**What you will do**
Go to the line below containing "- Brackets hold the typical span" and print exactly from there through the line containing "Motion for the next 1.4", both included. Print nothing else.

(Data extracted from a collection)
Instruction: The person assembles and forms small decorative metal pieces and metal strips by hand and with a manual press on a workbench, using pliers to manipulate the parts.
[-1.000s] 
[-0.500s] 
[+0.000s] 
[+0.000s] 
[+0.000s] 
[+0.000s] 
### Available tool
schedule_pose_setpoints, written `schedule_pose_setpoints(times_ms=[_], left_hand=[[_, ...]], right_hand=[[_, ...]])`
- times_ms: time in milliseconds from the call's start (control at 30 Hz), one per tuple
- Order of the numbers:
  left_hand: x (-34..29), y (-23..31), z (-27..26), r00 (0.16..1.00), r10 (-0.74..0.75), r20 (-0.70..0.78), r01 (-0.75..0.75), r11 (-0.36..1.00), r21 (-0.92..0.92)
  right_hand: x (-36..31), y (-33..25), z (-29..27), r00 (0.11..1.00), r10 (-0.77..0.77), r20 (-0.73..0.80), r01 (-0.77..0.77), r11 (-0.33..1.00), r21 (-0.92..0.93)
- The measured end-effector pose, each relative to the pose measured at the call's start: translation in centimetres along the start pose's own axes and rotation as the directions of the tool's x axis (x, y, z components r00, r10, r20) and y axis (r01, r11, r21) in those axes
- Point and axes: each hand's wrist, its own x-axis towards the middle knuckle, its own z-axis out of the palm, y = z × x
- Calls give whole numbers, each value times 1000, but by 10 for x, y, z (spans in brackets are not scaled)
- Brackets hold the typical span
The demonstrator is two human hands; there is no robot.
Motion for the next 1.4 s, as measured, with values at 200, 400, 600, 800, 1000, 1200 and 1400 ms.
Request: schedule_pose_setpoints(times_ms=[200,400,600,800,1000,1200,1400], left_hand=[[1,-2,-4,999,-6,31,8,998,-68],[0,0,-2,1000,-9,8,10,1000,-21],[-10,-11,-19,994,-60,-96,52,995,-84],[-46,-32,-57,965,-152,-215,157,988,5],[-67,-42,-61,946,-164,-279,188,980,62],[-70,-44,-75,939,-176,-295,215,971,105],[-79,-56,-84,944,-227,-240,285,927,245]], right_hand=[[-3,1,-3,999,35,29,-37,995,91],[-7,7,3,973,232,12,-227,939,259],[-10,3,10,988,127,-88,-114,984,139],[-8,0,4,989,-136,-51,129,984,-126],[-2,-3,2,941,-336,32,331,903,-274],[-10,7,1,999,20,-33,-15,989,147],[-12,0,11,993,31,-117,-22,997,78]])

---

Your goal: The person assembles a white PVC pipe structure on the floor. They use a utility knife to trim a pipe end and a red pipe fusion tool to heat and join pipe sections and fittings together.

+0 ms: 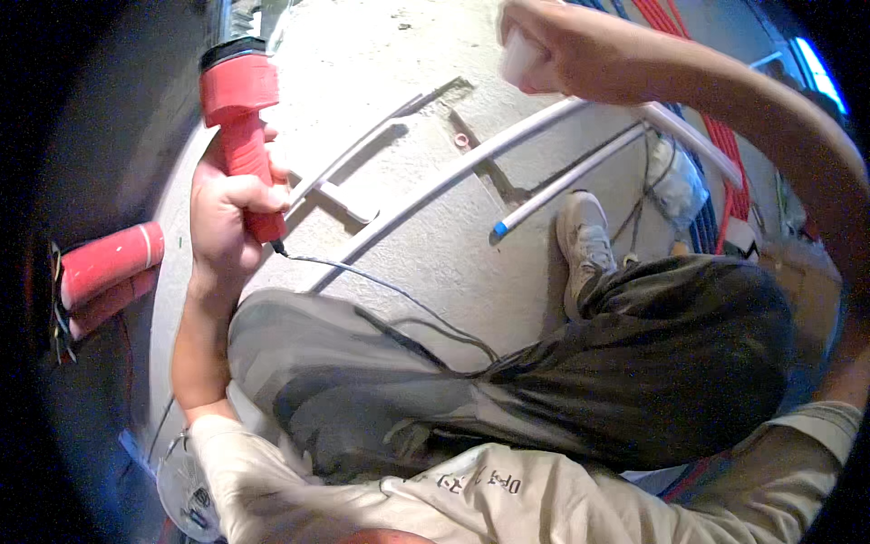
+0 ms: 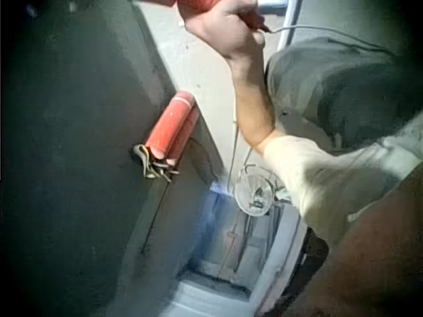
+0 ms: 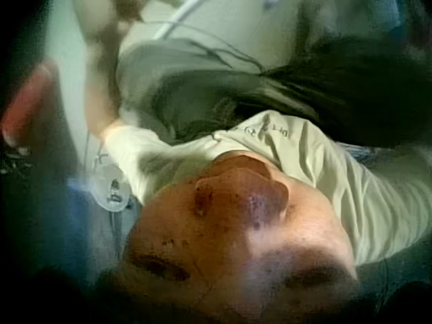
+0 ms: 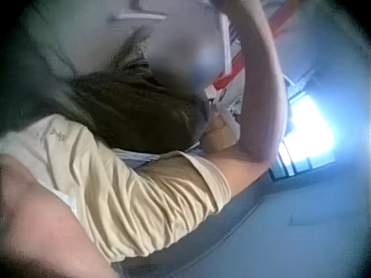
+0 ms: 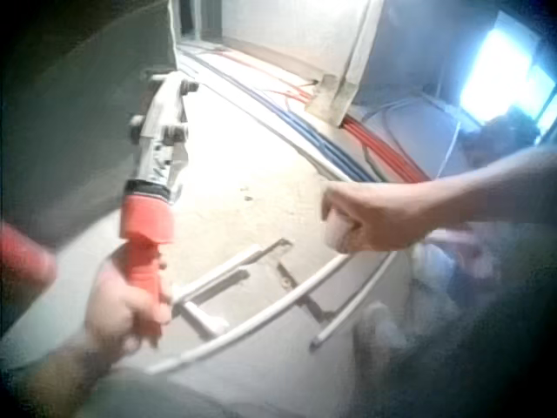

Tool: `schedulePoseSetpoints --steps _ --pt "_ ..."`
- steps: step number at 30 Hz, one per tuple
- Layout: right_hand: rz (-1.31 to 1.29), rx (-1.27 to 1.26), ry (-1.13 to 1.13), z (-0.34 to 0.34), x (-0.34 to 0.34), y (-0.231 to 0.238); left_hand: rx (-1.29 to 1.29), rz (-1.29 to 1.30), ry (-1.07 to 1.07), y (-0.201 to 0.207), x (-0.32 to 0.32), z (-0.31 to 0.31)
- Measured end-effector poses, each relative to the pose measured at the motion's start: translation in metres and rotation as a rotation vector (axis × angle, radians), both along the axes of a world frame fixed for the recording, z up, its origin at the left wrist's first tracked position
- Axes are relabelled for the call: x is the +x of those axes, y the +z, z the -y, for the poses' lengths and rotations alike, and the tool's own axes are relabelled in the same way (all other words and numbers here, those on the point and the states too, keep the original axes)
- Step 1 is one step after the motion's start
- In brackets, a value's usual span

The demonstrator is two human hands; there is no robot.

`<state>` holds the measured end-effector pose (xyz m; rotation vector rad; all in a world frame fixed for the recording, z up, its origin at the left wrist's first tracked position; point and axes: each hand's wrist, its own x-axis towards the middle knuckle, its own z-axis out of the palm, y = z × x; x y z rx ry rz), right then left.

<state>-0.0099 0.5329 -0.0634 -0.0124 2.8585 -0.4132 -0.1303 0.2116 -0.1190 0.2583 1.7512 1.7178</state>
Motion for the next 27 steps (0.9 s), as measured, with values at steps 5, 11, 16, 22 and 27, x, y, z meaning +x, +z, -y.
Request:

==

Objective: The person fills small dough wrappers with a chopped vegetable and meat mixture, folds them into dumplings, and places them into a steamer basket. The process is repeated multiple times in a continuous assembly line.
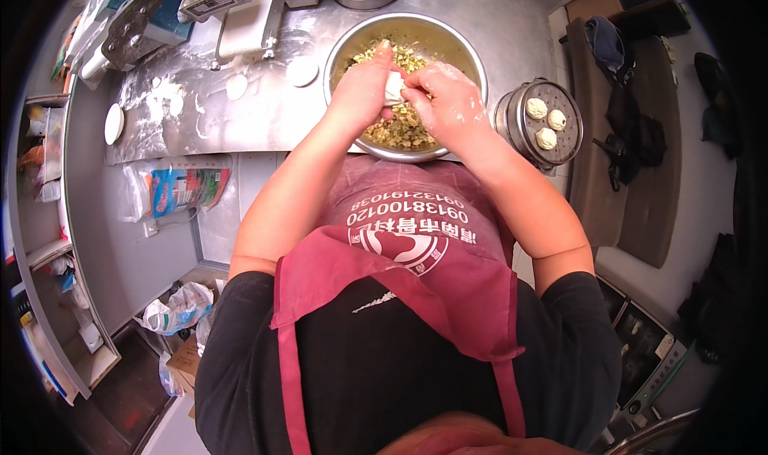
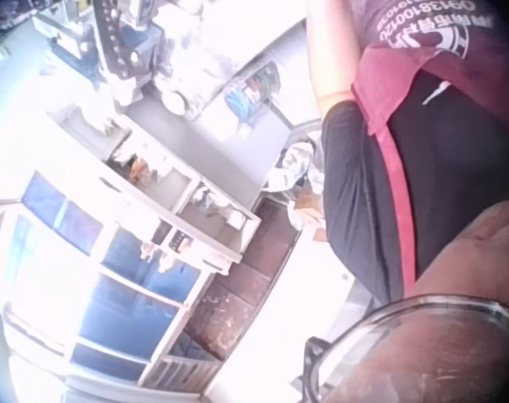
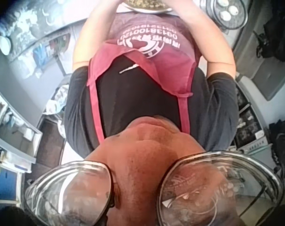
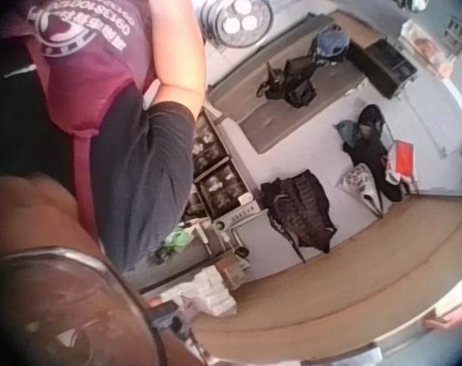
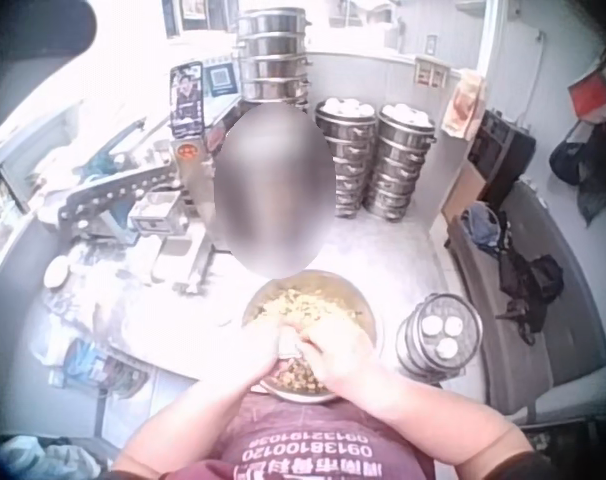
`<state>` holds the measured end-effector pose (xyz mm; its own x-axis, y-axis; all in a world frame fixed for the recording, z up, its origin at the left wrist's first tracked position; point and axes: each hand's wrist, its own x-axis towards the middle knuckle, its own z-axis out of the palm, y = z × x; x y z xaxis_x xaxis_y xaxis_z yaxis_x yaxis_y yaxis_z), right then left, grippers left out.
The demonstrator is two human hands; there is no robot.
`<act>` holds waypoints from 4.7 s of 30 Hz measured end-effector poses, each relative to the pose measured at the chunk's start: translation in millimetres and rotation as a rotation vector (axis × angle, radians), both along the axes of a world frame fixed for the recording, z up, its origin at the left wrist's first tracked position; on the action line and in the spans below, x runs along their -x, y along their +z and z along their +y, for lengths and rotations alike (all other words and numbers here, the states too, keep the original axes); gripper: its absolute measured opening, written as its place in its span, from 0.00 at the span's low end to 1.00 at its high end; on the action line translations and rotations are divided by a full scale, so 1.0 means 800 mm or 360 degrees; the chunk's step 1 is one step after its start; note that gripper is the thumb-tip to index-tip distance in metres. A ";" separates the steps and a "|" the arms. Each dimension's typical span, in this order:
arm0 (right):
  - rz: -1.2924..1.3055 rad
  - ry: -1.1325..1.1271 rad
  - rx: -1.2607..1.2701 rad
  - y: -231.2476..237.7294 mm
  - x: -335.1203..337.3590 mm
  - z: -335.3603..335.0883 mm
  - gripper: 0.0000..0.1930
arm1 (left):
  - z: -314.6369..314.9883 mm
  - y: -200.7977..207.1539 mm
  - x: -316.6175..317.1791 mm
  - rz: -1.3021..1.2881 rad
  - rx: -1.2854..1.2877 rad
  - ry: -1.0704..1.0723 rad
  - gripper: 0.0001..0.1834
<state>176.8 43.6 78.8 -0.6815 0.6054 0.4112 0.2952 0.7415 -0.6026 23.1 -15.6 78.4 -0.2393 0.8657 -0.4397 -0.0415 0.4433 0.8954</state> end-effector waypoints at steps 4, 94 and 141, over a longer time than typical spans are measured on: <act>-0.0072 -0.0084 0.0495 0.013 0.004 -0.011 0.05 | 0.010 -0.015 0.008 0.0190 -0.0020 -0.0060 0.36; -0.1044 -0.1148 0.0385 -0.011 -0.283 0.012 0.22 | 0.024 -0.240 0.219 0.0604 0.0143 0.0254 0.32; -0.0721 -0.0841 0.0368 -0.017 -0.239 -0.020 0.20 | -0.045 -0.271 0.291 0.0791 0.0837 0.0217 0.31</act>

**Finished exercise**
- Brackets hold the typical span
The demonstrator is two human hands; there is no robot.
Motion for the next 1.4 s, as measured, with values at 200, 400, 600, 800, 1000, 1200 and 1400 ms.

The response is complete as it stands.